Plus de 30 ans après sa dernière présence au sein de l’organe chargé du maintien de la paix et de la sécurité internationales, la RDC, élue membre non permanent du Conseil de sécurité de l’ONU, prend officiellement les rênes de sa mandature, ce vendredi 2 janvier 2026, à l’issue d’une cérémonie de levée de drapeau, prévue au siège de cette organisation multilatérale, à New York.
En prélude à cette entrée, le gouvernement a salué un moment historique empreint de dignité, de responsabilité et d’engagement.
« Aujourd’hui est un jour important pour la RDC. En entrant officiellement au Conseil de sécurité de l’ONU, notre pays assume une responsabilité majeure au service de la paix et de la sécurité internationales.
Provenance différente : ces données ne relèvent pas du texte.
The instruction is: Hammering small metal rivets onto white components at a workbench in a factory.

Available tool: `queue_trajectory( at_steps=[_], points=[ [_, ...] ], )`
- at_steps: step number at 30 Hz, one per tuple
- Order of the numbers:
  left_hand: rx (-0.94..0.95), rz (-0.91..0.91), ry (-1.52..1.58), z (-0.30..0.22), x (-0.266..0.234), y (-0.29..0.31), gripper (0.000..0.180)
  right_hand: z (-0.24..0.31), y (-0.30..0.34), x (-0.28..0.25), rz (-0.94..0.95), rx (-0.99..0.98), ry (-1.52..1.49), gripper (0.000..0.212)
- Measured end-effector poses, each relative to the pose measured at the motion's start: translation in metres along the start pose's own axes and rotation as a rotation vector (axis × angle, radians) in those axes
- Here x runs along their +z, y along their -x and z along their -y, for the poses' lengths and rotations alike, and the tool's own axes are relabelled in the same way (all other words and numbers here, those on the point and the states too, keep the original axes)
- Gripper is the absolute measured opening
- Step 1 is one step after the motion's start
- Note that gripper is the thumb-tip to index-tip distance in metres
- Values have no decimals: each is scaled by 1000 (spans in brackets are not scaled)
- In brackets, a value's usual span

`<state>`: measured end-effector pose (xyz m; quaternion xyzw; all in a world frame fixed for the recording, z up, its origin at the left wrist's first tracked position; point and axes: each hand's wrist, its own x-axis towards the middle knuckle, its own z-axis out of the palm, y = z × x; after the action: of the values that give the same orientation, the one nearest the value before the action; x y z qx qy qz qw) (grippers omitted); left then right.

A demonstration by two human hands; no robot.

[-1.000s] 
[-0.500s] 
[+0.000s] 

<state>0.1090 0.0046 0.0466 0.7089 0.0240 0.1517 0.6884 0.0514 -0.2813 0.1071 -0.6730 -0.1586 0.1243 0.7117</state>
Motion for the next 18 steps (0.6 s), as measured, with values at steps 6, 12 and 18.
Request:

C’est un moment de dignité, mais surtout un moment d’engagement. L’Afrique et le monde peuvent compter sur la RDC pour être une voix constructive, fondée sur des principes, en faveur de la justice et de la coopération multilatérale », a déclaré la ministre des Affaires étrangères, Thérèse Kayikwamba Wagner.
Pour sa mandature de deux ans, la RDC entend s’appuyer sur ses anciennes expériences (1982–1983 et 1990–1991) pour exercer un mandat axé sur le dialogue, l’attachement constant au multilatéralisme et à la paix durable reposant sur la cohérence des actions, la responsabilité collective et le respect des engagements internationaux.
Avec un focus sur la paix, la sécurité et la prévention des conflits, le pays ambitionne de jouer un rôle clé dans les initiatives de maintien de la paix.
Les axes principaux du mandat de la RDC s’articulent autour de deux piliers essentiels : la prévention des conflits et la promotion d’une gouvernance responsable des ressources naturelles.
Sur ce point, la RDC veut proposer des réformes des opérations de maintien de la paix et encourager des programmes de désarmement, de démobilisation et de réintégration (DDR) afin de favoriser une stabilisation durable.
De plus, la RDC s’engage à promouvoir la justice transitionnelle, la gouvernance des ressources naturelles et une mise en œuvre effective des programmes de désarmement, de démobilisation et de réintégration (DDR), afin de prévenir les conflits et de soutenir les efforts de stabilisation et de reconstruction.
« L’entrée de la RDC au Conseil de sécurité ne constitue pas une récompense, mais une mission. Elle s’inscrit dans la volonté de défendre le respect du droit international, de rappeler le caractère non négociable de la souveraineté et de l’intégrité territoriale des États, et de porter la voix des peuples affectés par les conflits, en particulier sur le continent africain », a précisé Thérèse Kayikwamba.